[Recorded data]
[Start of section]

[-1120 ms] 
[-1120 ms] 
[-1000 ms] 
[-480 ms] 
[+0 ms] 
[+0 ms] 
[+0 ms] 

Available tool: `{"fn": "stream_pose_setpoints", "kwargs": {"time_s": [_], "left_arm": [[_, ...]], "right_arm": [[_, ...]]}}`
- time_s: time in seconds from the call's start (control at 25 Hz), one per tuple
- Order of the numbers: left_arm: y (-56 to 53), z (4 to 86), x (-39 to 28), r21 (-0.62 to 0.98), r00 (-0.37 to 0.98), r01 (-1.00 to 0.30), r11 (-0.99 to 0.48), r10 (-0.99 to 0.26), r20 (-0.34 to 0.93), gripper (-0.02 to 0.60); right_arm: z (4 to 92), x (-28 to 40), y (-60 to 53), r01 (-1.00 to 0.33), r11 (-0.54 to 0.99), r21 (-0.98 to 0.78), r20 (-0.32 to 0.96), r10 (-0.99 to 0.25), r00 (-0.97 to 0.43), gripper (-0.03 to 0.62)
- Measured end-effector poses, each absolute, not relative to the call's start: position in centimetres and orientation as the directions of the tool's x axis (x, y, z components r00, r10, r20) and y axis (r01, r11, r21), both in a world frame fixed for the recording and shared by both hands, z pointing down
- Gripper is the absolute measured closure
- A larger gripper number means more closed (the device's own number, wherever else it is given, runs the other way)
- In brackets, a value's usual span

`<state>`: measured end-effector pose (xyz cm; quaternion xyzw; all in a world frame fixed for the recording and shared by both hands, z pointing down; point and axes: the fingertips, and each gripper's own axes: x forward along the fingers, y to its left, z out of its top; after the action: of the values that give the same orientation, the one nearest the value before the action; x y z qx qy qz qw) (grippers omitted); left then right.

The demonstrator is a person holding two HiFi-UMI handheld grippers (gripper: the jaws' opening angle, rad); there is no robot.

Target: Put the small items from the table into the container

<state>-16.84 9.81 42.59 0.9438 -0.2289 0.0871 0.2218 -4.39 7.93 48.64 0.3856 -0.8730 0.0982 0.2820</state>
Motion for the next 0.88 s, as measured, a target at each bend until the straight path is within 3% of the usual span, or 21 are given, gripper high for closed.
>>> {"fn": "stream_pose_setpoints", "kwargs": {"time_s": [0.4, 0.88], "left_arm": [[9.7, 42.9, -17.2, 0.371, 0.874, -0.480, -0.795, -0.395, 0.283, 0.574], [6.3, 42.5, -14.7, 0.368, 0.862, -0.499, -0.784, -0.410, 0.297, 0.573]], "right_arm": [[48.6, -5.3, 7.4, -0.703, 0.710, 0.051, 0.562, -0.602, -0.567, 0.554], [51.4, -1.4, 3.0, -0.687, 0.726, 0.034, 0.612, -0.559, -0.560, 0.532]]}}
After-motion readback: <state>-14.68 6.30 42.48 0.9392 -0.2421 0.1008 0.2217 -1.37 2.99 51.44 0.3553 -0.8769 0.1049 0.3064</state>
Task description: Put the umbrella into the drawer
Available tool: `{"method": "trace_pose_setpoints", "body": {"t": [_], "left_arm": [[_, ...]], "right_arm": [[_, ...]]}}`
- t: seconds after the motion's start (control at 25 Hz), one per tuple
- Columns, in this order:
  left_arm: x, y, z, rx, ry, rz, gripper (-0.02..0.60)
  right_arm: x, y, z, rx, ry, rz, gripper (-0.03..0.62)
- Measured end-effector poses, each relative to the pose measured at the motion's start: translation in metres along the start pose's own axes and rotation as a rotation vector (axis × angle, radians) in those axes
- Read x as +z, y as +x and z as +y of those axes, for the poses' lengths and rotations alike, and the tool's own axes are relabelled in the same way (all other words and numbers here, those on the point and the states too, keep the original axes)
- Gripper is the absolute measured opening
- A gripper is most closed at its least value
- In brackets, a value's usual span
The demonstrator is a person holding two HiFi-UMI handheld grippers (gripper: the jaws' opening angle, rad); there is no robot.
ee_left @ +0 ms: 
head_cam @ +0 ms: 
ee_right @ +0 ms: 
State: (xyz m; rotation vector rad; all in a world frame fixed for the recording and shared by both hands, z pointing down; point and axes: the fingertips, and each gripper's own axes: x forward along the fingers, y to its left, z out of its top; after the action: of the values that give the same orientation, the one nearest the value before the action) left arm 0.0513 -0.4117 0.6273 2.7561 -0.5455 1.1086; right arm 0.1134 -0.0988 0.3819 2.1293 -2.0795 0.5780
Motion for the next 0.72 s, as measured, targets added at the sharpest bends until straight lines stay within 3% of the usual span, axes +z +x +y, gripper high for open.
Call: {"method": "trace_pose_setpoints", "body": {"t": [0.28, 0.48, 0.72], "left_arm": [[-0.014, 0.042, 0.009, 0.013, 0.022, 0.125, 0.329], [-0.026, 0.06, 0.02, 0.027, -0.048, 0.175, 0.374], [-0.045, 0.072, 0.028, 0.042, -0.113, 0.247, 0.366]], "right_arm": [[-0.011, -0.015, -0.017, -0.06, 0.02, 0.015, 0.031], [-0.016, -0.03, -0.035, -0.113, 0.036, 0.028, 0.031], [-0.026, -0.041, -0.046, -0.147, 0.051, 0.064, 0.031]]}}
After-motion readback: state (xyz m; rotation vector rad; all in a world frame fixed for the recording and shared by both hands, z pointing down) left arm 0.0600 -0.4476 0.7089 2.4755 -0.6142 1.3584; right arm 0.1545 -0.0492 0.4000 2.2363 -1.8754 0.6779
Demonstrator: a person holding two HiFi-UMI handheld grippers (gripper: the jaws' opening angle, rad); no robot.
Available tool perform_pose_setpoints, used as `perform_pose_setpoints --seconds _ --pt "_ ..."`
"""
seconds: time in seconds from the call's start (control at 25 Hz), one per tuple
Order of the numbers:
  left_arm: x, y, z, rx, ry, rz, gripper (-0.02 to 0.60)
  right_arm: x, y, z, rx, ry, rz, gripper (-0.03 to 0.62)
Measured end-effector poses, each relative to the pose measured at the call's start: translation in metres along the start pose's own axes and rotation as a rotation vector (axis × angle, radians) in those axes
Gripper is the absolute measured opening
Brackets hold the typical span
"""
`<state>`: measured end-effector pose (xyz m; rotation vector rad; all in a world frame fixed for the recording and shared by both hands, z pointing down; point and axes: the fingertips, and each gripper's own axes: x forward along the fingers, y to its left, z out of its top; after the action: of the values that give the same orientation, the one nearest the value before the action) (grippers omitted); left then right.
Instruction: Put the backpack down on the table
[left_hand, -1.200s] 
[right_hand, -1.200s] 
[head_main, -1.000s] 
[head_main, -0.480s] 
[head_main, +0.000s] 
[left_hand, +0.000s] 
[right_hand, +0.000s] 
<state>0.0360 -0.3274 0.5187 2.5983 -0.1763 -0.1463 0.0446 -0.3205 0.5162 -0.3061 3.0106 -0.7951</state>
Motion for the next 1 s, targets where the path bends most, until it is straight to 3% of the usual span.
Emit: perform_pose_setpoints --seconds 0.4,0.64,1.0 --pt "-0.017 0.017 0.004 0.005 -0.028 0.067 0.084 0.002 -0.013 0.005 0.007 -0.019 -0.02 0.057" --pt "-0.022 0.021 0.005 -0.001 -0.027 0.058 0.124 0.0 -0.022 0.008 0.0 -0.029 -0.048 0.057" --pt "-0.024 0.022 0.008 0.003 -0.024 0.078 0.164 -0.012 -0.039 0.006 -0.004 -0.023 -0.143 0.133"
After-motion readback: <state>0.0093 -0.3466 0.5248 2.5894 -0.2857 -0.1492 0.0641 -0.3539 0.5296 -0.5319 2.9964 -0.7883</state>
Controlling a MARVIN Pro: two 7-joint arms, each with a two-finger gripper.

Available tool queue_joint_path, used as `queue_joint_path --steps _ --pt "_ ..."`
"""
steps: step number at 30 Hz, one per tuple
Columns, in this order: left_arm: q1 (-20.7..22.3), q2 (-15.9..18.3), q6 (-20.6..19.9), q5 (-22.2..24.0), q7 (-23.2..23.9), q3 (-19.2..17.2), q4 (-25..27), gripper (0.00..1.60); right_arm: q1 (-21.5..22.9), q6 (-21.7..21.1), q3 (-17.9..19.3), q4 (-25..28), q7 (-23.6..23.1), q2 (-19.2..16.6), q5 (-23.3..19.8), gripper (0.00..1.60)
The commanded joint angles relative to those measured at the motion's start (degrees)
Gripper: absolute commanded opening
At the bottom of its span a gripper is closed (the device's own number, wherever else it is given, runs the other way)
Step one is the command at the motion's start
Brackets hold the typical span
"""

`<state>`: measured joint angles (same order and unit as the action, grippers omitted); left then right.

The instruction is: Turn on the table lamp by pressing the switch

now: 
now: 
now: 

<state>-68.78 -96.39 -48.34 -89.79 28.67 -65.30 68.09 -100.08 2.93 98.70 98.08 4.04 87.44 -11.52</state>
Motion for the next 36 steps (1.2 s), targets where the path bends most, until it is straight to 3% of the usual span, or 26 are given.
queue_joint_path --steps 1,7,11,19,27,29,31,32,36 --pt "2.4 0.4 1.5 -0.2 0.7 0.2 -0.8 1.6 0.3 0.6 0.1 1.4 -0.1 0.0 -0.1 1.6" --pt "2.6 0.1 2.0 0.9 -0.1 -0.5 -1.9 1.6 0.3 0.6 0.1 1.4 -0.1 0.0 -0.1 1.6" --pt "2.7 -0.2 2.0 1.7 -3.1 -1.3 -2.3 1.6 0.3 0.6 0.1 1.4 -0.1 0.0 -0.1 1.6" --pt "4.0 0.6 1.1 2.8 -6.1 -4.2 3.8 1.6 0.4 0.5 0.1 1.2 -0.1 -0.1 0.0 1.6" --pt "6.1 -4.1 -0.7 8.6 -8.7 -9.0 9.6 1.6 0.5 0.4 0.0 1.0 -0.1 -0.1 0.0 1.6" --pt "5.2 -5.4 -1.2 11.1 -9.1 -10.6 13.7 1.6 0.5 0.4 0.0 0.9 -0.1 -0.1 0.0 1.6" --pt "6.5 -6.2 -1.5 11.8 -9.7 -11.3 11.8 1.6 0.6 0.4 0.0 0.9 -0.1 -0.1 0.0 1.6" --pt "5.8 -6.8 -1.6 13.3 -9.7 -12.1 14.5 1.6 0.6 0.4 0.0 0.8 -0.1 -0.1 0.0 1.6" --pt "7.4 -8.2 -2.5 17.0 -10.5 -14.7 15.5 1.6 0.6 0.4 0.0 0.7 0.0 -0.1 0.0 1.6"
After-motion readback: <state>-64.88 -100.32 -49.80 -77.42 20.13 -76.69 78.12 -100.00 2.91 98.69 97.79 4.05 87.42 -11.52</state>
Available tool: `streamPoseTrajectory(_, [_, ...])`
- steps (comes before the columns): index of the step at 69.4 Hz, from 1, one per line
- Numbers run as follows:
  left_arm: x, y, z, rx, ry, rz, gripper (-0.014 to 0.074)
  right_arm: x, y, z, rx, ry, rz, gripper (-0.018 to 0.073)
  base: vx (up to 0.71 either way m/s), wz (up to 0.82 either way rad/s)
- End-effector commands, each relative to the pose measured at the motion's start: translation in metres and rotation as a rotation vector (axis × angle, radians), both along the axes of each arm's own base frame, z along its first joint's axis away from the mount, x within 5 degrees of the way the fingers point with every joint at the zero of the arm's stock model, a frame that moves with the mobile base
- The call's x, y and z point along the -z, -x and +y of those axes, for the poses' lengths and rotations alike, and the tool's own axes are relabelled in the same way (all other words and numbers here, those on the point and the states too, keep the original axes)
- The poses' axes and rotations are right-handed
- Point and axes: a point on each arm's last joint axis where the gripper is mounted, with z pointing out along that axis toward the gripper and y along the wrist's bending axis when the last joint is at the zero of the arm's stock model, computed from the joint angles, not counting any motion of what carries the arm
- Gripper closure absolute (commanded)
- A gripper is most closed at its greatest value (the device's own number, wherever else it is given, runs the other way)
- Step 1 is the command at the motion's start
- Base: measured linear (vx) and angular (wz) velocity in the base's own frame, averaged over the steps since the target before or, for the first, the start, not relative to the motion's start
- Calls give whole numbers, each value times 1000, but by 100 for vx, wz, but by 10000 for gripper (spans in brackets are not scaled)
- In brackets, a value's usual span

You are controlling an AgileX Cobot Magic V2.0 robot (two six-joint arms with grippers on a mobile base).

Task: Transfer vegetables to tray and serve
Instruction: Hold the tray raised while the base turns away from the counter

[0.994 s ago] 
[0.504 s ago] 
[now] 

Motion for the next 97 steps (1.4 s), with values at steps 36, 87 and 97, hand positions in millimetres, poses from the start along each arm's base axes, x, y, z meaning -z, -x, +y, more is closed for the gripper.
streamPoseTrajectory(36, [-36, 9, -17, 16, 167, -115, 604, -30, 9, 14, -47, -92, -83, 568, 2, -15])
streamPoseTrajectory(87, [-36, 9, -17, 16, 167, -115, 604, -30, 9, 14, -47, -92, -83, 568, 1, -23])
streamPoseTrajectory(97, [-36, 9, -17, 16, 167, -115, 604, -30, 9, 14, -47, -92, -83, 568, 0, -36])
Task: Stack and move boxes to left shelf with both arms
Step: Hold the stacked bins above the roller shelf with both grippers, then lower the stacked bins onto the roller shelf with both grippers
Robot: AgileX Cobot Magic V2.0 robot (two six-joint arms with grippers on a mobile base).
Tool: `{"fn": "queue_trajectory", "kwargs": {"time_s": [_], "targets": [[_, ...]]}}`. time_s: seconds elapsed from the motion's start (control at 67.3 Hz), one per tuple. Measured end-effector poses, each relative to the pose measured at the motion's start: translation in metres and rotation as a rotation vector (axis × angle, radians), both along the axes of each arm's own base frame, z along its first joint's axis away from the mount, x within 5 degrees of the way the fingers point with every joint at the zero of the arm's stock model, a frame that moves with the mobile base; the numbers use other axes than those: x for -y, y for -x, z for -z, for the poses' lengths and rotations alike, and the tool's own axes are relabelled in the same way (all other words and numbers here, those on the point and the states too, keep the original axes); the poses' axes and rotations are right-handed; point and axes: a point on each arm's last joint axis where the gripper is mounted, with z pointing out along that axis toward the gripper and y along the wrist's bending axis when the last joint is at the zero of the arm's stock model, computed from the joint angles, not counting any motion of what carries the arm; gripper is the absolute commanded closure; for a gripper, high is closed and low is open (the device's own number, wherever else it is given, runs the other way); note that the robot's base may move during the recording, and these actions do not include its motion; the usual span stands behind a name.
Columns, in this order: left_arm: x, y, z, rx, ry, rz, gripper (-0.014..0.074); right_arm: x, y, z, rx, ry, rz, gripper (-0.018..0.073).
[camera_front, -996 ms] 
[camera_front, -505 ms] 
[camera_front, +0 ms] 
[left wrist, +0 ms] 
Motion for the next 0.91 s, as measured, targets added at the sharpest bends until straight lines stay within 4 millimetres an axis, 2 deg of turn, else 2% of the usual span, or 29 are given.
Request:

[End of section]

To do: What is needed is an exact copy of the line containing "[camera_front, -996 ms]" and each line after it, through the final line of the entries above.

Solution for this task:
[camera_front, -996 ms] 
[camera_front, -505 ms] 
[camera_front, +0 ms] 
[left wrist, +0 ms] 
Motion for the next 0.91 s, as measured, targets added at the sharpest bends until straight lines stay within 4 millimetres an axis, 2 deg of turn, else 2% of the usual span, or 29 are given.
Request:

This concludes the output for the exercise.